Wednesday, August 24, 2011

Do Credit Card Settlements Affect Your Tax Returns?

Do Credit Card Settlements Affect Your Tax Returns?

Credit card settlements occur when a debtor arranges to pay a card off for less than the full balance. The process is the same as debt settlement and results in major savings for the debtor. Credit card companies sometimes settle delinquent credit card accounts for as much as 70 to 75 percent of the balance. Settling may have a significant effect on tax returns, however.

Considerations

    The Internal Revenue Service treats savings from credit card settlement as income, as of the time of publication. That means a person settling $5,000 in credit card debt for $1,500 for example, must report $3,500 in additional income to the IRS. That could lead to a higher tax bill and wipe out a portion of the savings from the settlement.

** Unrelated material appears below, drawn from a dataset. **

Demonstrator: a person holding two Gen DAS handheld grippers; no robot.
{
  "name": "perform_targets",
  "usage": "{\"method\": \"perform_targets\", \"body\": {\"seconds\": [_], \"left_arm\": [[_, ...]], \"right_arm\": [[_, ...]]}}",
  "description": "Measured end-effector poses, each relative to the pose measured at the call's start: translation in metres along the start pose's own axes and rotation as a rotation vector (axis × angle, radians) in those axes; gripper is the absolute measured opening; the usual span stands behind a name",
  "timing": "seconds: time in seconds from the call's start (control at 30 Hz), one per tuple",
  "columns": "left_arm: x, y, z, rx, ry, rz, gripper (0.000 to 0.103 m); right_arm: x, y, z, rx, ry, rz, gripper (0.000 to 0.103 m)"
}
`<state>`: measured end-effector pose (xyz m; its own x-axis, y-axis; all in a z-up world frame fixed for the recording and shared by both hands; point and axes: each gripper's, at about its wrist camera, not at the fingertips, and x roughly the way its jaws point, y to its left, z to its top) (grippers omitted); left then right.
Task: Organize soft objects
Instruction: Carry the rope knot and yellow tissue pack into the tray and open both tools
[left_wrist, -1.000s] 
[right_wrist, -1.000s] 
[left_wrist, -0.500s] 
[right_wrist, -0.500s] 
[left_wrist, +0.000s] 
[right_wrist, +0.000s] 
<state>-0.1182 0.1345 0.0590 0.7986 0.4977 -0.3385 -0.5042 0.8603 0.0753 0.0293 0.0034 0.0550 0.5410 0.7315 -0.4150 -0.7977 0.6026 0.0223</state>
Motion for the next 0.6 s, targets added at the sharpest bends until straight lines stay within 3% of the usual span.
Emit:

It could create other problems, as well, if the debtor cannot afford to pay the higher tax bill, or does not receive a special exception from the IRS for avoiding a penalty for debt settlement.

Process

    Federal law requires credit card companies to notify the IRS when a person completes a settlement agreement that eliminates at least $600 in the transaction. The card companies also send a 1099-C tax form listing details of the transaction and the amount the debtor must report to the IRS as income. The IRS maintains the debtor is responsible for reporting the income, even if the credit card company fails to issue a 1099.

Exception

    There is one way to avoid a higher tax bill for a credit card settlement. The IRS allows exceptions for people who were insolvent at the time of their settlement. Insolvency means a person has more debts than assets. People who do not own real estate or other expensive assets may qualify for insolvency. Others may qualify as well, including people whose real estate or other assets have significantly dropped in value. IRS form 982, "Reduction of Tax Attributes Due to Discharge of Indebtedness," allows people settling debts to apply for insolvencyl.

Timing

    People who do not qualify for insolvency should settle credit card debt early in the year. Settling in December means paying the higher tax bill in four months, in April. Settling in January gives the debtor 15 months -- until April of the following year -- to plan for the tax consequences.

State and Local

    Taxpayers should contact their tax adviser for guidance on possible state or local tax liabilities from debt settlement. In 43 states, as well as some municipalities, residents must report income for tax purposes.